Exercise objective.
The listing below contains a span that opens with the line containing "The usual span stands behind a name" and closes with the line containing "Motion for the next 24". Return that span exactly.
◇ ◇ ◇ ◇ ◇ ◇ ◇
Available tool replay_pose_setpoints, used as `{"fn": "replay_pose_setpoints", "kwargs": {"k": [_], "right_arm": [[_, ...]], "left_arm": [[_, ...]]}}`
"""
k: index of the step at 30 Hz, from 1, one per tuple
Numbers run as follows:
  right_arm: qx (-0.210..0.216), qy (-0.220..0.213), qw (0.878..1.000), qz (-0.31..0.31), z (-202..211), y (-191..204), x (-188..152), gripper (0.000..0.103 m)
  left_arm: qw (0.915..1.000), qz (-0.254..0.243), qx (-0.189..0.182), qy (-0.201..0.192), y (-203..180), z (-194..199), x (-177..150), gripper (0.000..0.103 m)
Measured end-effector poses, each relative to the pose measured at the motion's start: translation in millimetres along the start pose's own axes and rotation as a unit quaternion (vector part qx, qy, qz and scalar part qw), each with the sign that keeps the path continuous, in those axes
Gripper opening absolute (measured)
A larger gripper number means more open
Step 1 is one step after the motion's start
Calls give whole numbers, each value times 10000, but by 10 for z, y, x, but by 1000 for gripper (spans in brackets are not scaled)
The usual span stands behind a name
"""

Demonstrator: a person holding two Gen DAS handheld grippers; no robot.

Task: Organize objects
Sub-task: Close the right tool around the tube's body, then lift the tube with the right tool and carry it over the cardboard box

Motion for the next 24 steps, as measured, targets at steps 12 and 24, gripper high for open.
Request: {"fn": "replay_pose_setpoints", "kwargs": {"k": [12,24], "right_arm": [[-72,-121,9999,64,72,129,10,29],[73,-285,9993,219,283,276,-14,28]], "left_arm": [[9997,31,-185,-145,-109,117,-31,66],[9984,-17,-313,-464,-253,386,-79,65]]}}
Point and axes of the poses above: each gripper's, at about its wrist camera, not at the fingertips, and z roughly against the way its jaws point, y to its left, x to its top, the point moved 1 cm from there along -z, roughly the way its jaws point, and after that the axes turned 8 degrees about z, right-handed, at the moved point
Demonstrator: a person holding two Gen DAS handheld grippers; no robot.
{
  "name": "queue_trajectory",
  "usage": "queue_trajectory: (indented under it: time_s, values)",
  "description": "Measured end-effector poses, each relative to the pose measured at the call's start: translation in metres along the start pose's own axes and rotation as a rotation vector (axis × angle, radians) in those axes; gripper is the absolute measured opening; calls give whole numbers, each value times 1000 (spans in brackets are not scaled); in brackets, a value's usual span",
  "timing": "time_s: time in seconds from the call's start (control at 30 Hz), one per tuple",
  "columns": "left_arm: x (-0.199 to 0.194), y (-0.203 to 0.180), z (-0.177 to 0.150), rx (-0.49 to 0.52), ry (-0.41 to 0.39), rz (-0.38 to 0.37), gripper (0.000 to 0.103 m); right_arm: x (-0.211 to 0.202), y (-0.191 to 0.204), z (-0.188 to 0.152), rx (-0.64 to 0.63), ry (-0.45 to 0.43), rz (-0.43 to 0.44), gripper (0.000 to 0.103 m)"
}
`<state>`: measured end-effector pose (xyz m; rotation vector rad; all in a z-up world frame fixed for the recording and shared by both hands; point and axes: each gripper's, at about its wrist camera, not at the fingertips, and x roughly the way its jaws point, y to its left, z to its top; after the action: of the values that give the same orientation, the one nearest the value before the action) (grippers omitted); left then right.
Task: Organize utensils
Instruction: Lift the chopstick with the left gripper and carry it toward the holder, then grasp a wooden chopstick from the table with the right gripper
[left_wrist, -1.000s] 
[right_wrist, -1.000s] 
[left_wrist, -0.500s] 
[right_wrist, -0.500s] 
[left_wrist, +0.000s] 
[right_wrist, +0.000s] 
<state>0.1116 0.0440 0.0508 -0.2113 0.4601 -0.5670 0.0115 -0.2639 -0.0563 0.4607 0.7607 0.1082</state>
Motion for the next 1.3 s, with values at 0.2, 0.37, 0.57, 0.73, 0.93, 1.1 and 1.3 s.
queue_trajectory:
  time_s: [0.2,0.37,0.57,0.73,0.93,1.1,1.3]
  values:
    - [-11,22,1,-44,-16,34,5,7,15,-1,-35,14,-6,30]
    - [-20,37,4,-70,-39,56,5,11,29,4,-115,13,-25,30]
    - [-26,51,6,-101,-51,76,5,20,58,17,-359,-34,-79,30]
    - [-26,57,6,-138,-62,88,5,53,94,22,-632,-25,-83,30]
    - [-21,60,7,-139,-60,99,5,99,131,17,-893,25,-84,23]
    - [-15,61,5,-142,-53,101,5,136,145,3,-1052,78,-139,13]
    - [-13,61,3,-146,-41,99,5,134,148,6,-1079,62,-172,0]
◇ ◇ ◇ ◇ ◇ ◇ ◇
Answer to the exercise.
The usual span stands behind a name
"""

Demonstrator: a person holding two Gen DAS handheld grippers; no robot.

Task: Organize objects
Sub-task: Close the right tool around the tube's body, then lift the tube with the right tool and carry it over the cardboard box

Motion for the next 24 steps, as measured, targets at steps 12 and 24, gripper high for open.

The output is now complete.